Task brief >> Among the entries, find the lines with the string "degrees" and copy them.

Data supplied >>
────────────────

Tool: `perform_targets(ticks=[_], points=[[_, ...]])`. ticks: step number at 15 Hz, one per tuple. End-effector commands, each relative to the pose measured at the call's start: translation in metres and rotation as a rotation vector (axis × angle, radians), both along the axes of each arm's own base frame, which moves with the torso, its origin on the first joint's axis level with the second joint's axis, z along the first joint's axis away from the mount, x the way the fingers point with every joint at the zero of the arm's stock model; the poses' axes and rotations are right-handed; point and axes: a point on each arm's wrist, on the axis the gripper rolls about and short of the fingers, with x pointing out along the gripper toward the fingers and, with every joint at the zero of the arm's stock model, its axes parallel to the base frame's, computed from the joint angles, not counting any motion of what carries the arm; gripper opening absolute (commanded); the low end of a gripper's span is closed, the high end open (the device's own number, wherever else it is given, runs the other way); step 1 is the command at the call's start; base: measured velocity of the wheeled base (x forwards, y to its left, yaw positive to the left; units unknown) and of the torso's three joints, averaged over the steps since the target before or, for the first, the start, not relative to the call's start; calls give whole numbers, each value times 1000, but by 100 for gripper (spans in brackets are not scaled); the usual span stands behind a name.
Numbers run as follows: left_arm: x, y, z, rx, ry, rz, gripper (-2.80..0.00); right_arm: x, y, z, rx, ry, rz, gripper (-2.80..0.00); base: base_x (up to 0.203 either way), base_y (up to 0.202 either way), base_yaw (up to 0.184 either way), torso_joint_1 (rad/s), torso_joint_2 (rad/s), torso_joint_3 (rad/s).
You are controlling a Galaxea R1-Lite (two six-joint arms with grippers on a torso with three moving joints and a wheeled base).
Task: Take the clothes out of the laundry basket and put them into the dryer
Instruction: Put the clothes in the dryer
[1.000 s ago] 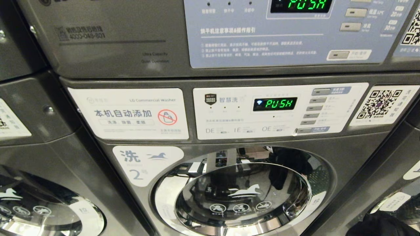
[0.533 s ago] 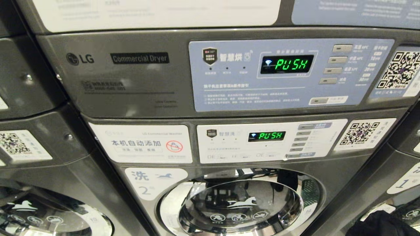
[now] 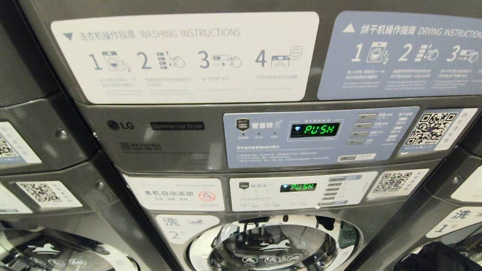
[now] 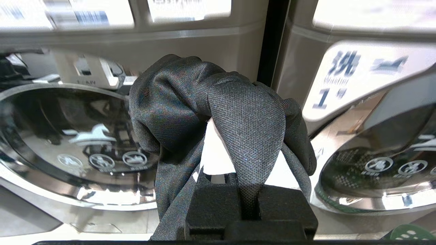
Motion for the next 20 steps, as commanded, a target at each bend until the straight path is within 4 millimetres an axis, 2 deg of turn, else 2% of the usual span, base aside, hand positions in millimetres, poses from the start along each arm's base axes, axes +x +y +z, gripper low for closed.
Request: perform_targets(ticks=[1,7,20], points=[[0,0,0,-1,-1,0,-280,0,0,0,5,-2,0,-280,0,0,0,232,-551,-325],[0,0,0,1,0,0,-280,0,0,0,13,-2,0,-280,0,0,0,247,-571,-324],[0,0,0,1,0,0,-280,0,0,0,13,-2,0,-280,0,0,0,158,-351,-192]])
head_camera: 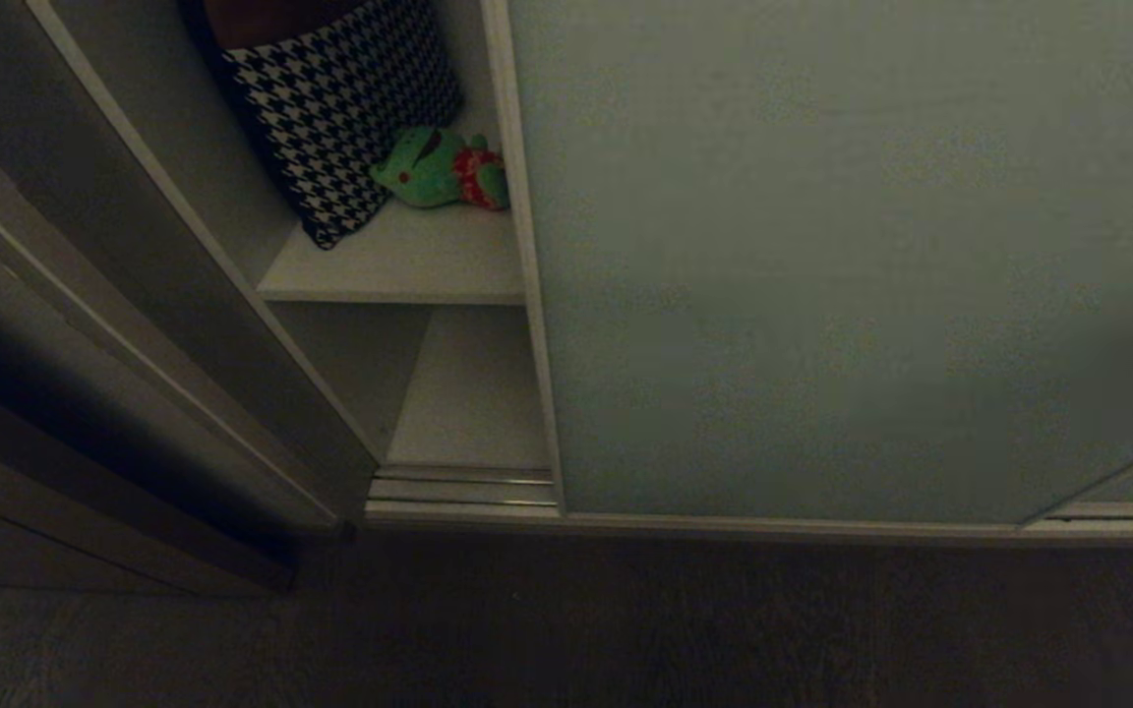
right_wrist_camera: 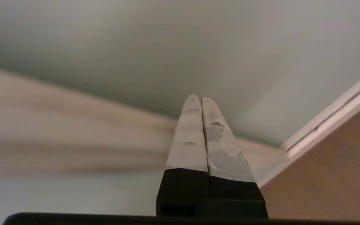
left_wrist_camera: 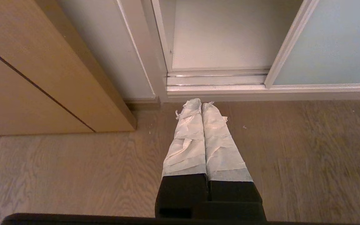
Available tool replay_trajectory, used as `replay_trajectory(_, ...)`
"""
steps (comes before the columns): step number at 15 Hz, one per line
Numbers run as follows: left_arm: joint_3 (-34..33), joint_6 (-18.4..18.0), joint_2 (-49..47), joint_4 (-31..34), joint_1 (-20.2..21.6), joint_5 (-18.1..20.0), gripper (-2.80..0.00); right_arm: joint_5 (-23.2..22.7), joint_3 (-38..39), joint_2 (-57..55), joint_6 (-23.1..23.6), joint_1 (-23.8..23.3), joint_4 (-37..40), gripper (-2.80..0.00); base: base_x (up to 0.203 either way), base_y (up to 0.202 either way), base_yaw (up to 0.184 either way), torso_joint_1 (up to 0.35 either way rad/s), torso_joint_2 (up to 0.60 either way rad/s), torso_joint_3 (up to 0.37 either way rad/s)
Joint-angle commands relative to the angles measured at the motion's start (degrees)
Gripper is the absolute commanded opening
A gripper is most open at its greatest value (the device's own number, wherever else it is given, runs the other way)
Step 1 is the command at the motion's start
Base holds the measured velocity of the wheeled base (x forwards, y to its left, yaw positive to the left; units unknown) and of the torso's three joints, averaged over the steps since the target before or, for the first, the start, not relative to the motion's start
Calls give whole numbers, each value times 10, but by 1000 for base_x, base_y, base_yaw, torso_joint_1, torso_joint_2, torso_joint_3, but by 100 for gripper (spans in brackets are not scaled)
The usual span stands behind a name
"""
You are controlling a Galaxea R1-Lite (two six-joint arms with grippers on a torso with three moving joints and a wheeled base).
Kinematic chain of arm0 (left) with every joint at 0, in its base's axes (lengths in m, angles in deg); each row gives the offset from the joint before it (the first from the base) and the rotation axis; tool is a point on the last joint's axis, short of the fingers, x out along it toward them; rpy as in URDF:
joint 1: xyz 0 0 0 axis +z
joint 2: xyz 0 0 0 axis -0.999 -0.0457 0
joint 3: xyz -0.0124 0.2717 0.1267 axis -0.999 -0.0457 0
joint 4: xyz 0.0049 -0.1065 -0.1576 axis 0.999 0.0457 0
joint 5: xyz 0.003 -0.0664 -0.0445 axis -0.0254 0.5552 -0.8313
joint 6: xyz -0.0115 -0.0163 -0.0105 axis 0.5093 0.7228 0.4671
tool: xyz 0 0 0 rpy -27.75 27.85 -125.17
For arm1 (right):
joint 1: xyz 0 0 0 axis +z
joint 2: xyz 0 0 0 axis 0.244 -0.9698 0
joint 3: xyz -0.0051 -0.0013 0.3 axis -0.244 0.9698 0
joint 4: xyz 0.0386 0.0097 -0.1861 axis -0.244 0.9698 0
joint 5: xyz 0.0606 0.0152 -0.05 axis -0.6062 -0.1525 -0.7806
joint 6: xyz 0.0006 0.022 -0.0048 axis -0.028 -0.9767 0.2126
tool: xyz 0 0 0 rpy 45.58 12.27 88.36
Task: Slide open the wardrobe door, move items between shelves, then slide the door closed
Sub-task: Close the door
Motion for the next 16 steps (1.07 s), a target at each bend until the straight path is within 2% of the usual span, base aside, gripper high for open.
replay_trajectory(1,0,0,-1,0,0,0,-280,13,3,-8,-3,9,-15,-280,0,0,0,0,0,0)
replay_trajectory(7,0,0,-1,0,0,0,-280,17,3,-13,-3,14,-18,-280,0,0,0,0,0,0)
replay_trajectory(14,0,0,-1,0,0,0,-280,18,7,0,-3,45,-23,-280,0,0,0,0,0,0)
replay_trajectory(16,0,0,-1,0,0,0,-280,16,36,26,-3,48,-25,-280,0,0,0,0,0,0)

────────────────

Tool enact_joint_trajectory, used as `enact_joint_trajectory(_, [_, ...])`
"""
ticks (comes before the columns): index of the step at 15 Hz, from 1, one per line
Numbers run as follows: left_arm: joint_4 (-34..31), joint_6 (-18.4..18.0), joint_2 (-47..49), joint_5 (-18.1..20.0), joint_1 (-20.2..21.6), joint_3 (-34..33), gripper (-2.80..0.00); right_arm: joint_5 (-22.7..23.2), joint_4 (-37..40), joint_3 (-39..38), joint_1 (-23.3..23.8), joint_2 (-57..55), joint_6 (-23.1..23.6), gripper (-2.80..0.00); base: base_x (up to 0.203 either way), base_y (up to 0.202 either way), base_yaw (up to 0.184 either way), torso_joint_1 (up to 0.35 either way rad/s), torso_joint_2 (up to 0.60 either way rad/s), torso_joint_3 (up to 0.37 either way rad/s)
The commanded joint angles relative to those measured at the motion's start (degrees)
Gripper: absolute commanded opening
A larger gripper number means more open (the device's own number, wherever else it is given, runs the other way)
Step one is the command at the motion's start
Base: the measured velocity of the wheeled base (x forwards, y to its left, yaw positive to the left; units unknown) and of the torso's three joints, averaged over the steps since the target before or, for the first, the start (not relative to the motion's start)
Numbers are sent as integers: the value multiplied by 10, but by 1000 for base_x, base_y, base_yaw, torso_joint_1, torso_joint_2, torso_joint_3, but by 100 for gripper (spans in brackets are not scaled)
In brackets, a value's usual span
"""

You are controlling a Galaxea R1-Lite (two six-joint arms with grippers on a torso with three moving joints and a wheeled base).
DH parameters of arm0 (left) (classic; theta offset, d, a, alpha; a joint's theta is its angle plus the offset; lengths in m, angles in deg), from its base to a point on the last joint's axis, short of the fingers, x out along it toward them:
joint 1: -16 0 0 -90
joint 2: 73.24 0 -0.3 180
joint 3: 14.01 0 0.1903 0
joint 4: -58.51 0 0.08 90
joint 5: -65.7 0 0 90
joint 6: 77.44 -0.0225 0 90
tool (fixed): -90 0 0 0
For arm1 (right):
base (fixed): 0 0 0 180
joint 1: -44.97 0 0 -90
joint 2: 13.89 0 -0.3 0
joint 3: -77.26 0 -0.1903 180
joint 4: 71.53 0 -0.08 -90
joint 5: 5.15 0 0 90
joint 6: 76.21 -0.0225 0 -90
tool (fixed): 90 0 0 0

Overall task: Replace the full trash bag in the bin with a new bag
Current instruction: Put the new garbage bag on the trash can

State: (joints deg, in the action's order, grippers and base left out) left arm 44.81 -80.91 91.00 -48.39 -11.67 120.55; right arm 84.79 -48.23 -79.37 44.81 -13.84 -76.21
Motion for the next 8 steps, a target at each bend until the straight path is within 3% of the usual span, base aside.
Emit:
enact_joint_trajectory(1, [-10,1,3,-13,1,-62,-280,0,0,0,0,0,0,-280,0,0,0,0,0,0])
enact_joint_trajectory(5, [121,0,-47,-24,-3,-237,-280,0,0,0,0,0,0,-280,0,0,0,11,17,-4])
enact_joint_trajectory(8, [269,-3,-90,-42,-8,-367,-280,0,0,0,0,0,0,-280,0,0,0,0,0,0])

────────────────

Answer to this exercise >>
Joint-angle commands relative to the angles measured at the motion's start (degrees)
The commanded joint angles relative to those measured at the motion's start (degrees)

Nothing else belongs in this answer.